Using the entries below, write out the line with "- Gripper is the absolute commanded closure", the line with "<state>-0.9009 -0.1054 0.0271", and every line in between, exactly as each is written.
---------- PROVIDED RECORDS ----------
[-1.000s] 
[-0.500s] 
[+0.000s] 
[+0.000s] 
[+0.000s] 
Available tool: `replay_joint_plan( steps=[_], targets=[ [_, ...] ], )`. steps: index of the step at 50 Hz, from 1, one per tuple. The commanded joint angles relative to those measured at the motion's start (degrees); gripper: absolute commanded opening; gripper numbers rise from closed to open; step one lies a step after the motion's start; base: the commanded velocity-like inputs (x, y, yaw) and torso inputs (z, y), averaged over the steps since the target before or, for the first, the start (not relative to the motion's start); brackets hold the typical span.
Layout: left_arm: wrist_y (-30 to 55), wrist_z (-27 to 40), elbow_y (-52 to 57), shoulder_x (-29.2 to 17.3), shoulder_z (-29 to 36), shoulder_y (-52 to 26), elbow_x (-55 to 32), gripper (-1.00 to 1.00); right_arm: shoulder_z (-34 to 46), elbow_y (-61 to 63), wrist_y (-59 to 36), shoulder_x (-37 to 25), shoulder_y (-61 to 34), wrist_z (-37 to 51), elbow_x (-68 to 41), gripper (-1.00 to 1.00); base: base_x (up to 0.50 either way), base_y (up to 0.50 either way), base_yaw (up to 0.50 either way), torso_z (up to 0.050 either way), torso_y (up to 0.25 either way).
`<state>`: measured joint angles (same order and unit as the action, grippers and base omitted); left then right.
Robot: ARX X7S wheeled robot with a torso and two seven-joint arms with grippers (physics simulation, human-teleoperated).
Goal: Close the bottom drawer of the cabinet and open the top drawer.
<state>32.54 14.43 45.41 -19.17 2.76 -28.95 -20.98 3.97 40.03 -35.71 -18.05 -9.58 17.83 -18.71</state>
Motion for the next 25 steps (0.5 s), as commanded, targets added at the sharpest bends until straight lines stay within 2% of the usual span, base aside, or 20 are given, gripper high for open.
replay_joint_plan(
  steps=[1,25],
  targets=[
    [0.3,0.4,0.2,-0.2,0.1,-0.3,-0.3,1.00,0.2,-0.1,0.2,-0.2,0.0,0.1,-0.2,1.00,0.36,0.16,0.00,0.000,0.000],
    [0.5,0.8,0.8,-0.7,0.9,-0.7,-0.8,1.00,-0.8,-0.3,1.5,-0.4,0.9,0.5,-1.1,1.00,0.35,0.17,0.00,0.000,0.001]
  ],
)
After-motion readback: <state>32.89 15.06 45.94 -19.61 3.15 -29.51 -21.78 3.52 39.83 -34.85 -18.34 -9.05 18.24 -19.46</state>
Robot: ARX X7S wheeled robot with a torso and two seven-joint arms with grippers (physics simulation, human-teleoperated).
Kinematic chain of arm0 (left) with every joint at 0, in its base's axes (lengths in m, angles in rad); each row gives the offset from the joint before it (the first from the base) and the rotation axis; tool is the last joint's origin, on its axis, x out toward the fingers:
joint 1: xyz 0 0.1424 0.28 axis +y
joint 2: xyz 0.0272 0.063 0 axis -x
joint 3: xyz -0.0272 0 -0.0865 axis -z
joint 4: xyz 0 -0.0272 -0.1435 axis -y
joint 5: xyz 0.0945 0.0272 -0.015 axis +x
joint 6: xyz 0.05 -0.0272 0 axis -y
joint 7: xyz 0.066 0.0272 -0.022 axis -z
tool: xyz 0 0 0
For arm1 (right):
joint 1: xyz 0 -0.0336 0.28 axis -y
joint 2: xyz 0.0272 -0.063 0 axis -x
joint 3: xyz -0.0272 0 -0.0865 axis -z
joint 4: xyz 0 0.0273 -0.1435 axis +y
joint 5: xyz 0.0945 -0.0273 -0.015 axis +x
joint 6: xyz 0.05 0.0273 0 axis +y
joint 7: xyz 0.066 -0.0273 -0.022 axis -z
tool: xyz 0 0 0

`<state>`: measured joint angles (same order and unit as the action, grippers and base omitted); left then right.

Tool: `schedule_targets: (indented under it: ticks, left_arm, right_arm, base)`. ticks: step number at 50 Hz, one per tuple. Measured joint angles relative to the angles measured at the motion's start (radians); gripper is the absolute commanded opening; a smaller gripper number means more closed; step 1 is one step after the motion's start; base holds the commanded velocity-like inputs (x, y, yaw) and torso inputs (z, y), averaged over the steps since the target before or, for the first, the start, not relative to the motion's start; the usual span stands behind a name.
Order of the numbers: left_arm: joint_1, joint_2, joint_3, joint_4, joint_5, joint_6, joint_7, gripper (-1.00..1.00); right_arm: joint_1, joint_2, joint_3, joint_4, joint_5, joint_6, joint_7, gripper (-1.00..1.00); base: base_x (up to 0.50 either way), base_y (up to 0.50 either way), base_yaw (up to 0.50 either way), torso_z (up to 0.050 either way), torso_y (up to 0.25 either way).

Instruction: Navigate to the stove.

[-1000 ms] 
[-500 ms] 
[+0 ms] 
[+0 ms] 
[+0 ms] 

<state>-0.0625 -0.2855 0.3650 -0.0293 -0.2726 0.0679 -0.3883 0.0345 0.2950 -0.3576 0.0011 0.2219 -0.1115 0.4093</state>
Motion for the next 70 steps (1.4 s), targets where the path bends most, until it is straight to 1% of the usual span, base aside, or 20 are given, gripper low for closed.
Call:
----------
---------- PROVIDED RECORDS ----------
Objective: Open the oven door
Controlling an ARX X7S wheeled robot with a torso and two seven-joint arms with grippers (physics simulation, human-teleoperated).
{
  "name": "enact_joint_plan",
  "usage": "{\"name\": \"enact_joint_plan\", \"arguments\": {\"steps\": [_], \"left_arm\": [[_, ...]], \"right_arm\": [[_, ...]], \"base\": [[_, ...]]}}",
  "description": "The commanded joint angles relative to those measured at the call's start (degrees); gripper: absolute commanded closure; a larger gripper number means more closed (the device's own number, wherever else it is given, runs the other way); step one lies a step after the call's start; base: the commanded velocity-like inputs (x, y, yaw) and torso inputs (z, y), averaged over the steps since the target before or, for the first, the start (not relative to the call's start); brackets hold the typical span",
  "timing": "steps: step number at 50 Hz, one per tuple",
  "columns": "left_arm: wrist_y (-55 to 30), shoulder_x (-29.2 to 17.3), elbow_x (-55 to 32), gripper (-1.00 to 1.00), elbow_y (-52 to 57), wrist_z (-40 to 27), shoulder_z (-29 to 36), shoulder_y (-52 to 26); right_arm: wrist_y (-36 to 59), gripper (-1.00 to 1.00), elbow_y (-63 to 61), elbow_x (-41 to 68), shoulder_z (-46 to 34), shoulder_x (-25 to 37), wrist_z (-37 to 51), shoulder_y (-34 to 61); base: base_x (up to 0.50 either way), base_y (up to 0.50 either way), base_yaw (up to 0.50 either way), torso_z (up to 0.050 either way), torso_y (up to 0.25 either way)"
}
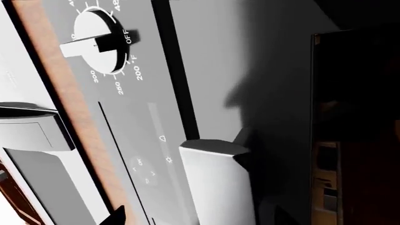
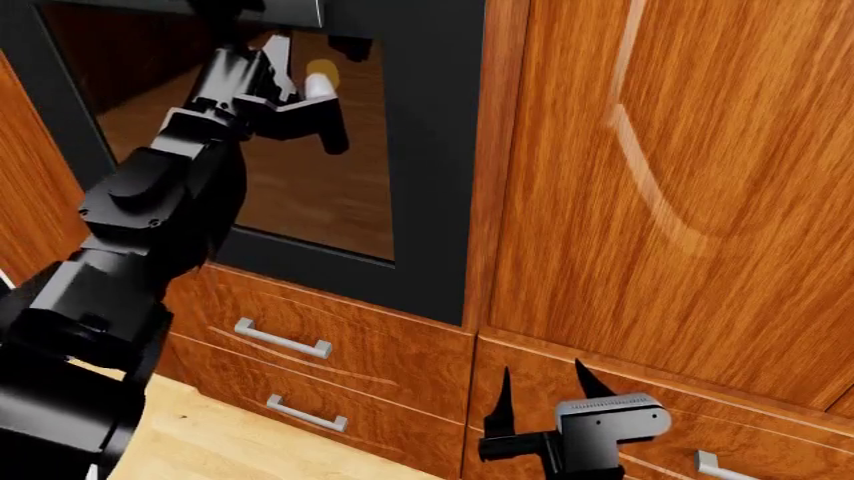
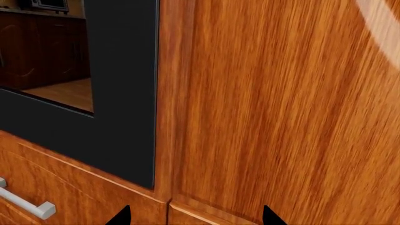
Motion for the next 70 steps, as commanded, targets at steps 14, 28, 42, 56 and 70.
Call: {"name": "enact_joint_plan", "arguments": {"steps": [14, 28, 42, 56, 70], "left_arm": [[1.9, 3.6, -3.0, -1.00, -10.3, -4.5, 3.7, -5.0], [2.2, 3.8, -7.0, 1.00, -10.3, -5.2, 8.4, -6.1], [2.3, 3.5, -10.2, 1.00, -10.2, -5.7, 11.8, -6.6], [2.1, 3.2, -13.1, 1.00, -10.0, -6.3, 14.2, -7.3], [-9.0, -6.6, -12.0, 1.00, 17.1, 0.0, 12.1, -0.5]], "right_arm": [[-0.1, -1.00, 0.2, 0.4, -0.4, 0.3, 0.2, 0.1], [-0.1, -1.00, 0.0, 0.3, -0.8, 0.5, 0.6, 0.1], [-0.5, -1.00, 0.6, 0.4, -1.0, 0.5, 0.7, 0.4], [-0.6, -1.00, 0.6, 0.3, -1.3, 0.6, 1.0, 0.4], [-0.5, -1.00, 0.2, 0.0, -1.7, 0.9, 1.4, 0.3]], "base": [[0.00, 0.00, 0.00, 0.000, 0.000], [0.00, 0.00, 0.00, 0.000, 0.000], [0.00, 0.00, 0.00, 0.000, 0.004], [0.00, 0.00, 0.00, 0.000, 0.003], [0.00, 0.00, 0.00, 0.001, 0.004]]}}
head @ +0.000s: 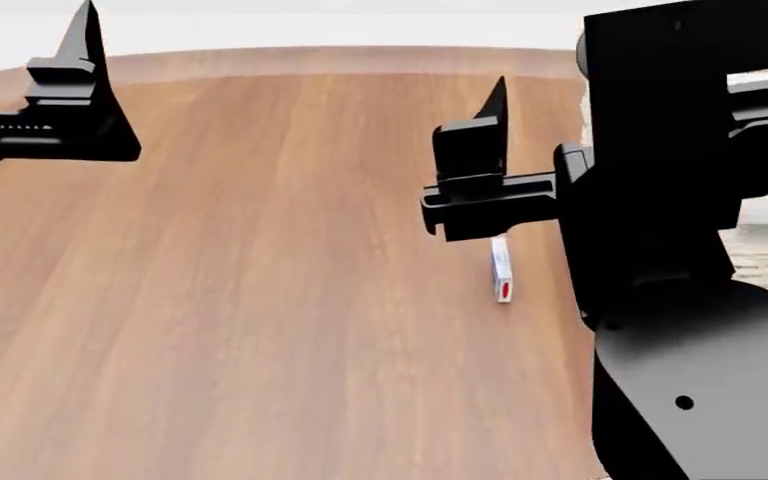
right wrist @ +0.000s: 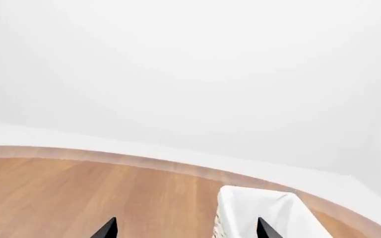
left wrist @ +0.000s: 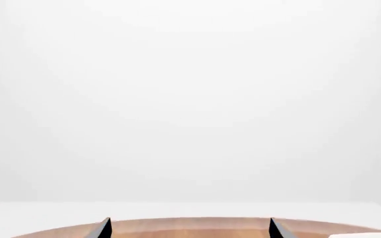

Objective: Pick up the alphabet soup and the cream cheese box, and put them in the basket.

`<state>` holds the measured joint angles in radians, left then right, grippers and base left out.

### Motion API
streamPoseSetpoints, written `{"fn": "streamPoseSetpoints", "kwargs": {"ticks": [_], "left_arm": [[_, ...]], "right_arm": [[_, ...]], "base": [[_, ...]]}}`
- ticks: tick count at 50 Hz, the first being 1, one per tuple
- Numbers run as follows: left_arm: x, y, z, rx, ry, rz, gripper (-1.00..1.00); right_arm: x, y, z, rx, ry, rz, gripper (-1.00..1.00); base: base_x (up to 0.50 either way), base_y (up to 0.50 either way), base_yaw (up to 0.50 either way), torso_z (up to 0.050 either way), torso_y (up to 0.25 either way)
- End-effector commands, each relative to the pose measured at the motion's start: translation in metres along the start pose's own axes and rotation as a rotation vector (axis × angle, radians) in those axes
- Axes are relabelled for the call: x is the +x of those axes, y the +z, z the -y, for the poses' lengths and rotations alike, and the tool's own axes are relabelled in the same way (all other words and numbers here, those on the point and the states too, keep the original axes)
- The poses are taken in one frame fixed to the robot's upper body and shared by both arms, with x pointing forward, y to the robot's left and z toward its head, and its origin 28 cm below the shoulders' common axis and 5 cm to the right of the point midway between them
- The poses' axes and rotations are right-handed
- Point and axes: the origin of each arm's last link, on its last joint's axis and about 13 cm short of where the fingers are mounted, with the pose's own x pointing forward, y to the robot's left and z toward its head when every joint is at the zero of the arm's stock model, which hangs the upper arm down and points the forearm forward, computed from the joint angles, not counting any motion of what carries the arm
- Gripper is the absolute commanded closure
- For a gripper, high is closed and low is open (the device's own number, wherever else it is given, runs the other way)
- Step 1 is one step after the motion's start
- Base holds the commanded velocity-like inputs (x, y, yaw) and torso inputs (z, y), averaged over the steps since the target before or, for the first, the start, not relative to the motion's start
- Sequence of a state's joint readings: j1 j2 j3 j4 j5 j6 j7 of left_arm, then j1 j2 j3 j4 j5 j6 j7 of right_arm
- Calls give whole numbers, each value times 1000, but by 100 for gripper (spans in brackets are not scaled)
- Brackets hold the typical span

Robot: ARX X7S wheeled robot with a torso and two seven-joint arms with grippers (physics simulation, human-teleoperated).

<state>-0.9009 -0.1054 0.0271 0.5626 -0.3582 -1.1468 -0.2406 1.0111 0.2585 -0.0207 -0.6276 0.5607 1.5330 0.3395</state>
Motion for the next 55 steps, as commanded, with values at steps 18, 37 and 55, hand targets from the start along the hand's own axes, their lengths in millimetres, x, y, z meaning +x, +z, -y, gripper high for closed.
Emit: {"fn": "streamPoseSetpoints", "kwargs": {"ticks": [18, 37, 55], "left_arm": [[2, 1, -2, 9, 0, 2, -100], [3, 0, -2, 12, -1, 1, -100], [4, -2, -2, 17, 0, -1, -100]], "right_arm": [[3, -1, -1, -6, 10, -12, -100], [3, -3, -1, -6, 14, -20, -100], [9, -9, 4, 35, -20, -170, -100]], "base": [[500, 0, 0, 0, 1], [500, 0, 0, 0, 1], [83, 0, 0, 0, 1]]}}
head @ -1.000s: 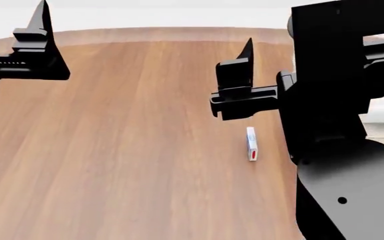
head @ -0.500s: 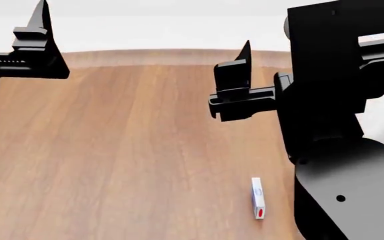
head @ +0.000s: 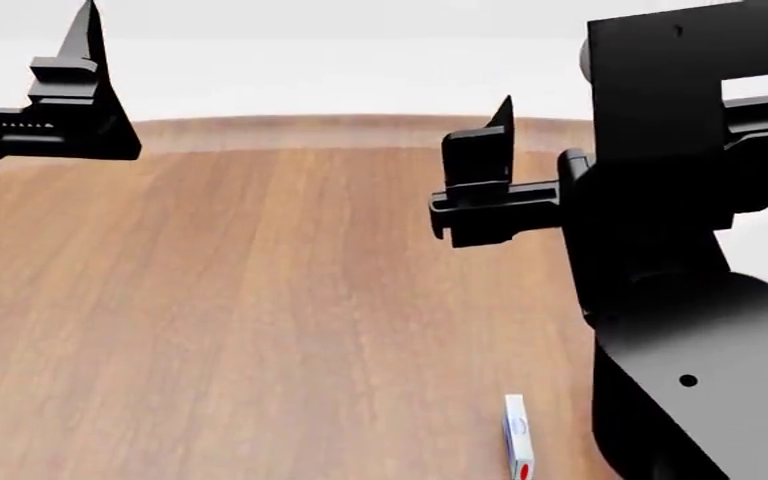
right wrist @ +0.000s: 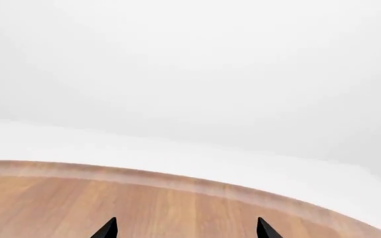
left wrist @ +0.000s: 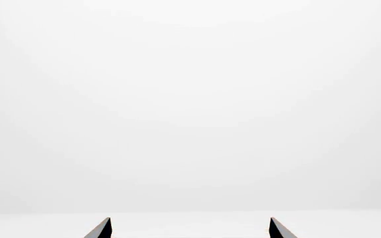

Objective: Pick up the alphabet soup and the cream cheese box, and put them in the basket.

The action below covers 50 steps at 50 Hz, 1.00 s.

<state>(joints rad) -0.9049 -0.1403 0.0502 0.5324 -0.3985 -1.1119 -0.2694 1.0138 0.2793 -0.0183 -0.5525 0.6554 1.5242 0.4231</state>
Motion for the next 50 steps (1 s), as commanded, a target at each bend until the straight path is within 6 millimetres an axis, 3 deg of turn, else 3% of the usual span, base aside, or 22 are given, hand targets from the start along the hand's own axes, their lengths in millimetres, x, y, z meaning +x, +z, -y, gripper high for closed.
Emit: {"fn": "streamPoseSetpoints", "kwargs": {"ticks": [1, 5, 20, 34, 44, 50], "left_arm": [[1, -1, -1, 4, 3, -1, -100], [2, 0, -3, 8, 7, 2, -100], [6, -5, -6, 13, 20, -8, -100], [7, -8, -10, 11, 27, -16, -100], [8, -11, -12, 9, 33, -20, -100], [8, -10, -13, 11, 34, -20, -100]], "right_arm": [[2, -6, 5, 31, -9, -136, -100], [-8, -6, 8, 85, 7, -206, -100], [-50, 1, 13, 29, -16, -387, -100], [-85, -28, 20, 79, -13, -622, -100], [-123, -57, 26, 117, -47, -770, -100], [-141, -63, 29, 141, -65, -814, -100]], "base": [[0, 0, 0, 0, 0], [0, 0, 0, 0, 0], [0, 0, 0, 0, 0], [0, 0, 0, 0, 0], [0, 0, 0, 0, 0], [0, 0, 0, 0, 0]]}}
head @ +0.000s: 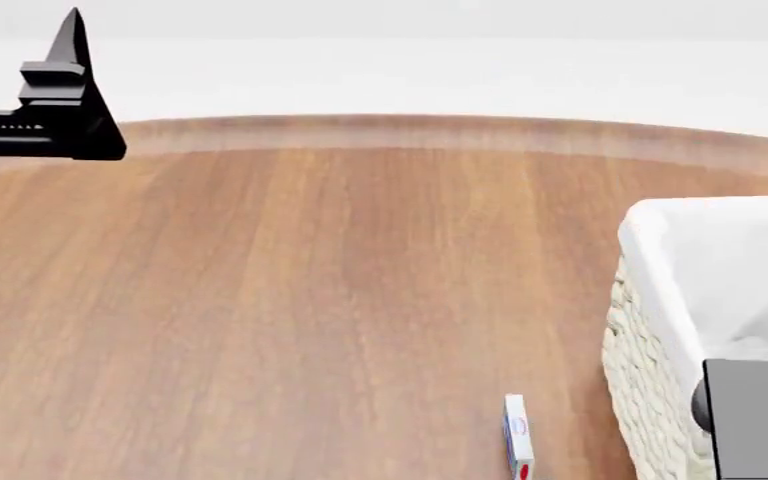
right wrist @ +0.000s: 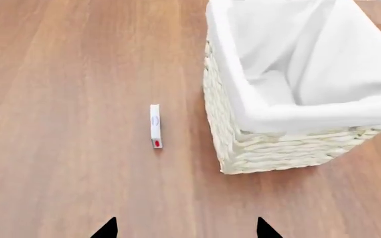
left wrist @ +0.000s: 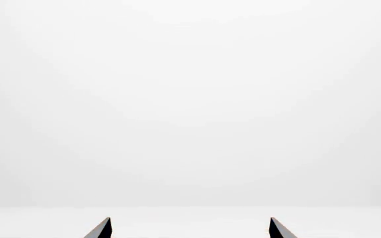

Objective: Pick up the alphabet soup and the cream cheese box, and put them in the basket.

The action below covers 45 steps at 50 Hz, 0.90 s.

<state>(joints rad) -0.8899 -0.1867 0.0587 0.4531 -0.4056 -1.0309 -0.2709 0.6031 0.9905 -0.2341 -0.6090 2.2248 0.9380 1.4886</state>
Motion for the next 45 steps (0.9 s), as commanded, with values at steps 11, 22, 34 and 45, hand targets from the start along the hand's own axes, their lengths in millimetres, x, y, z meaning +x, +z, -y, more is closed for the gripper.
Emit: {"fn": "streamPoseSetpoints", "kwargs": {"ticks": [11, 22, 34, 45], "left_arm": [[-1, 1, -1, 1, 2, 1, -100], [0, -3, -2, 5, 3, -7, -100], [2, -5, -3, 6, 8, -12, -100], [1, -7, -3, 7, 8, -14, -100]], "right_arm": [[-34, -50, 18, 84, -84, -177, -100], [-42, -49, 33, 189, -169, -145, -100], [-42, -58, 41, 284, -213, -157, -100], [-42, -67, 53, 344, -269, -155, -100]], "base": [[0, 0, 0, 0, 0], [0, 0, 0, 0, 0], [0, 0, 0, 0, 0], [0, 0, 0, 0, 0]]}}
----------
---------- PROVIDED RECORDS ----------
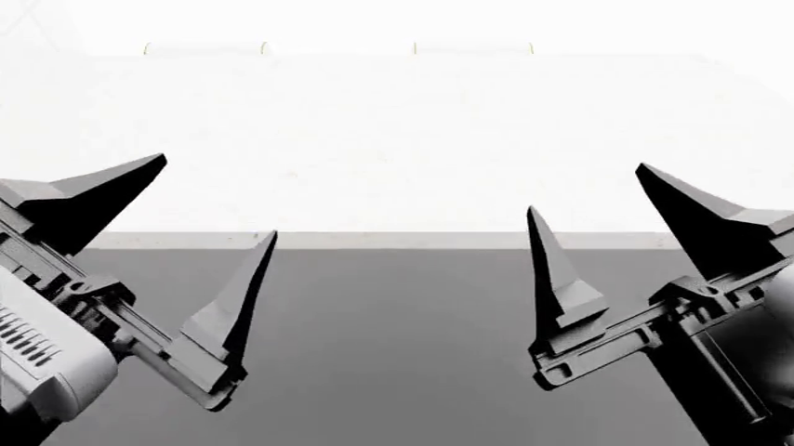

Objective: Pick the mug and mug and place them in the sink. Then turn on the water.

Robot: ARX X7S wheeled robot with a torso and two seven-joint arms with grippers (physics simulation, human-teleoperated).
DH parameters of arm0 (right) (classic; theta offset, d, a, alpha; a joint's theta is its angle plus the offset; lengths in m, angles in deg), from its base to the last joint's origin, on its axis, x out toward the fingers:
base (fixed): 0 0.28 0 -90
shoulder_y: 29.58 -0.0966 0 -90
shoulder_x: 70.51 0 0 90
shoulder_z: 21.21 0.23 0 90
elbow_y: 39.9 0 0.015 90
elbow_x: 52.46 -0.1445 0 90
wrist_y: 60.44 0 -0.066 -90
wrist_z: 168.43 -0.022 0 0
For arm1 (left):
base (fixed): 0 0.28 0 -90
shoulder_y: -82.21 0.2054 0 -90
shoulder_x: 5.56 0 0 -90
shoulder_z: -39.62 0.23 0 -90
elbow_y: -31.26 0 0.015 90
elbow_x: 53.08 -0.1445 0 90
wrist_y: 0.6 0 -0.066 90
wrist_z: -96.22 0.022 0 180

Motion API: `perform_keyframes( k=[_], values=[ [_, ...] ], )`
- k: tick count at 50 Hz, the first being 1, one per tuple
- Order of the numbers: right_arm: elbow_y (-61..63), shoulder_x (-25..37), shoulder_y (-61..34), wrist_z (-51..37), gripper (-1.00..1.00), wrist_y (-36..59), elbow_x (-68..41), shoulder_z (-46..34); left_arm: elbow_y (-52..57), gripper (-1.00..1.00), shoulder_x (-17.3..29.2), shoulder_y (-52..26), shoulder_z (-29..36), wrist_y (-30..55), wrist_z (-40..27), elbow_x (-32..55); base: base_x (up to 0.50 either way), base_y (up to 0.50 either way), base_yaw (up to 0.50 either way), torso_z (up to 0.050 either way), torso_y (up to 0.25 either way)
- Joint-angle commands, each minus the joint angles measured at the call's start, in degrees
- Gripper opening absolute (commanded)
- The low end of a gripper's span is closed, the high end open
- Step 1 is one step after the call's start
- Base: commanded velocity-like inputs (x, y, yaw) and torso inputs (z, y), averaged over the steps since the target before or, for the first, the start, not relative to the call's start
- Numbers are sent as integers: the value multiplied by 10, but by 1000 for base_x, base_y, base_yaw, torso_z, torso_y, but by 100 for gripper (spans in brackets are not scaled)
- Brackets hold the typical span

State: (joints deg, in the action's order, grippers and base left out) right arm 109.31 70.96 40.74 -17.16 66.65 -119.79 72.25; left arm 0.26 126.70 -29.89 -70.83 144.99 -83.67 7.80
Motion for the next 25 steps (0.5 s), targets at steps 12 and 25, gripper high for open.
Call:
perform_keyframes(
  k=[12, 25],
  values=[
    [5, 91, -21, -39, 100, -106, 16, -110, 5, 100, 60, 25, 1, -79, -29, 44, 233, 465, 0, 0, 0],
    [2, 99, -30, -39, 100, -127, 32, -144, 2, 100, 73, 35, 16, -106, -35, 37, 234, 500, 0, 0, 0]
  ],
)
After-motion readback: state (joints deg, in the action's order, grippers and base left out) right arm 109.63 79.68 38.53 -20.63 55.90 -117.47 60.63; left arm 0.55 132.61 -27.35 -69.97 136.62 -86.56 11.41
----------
== TASK SOLUTION ==
- Gripper is the absolute commanded closure
- For a gripper, high is closed and low is open (the device's own number, wherever else it is given, runs the other way)
- Step 1 is one step after the motion's start
- Base holds the commanded velocity-like inputs (x, y, yaw) and torso inputs (z, y), averaged over the steps since the target before or, for the first, the start, not relative to the motion's start
- Sequence of a state's joint readings: j1 j2 j3 j4 j5 j6 j7 of left_arm, then j1 j2 j3 j4 j5 j6 j7 of right_arm
- Calls give whole numbers, each value times 1000, but by 100 for gripper (spans in brackets are not scaled)
- Brackets hold the typical span

Robot: ARX X7S wheeled robot with a torso and two seven-joint arms with grippers (physics simulation, human-teleoperated).

<state>-0.9009 -0.1054 0.0271 0.5626 -0.3582 -1.1468 -0.2406 1.0111 0.2585 -0.0207 -0.6276 0.5607 1.5330 0.3395</state>

The output above is complete as it stands.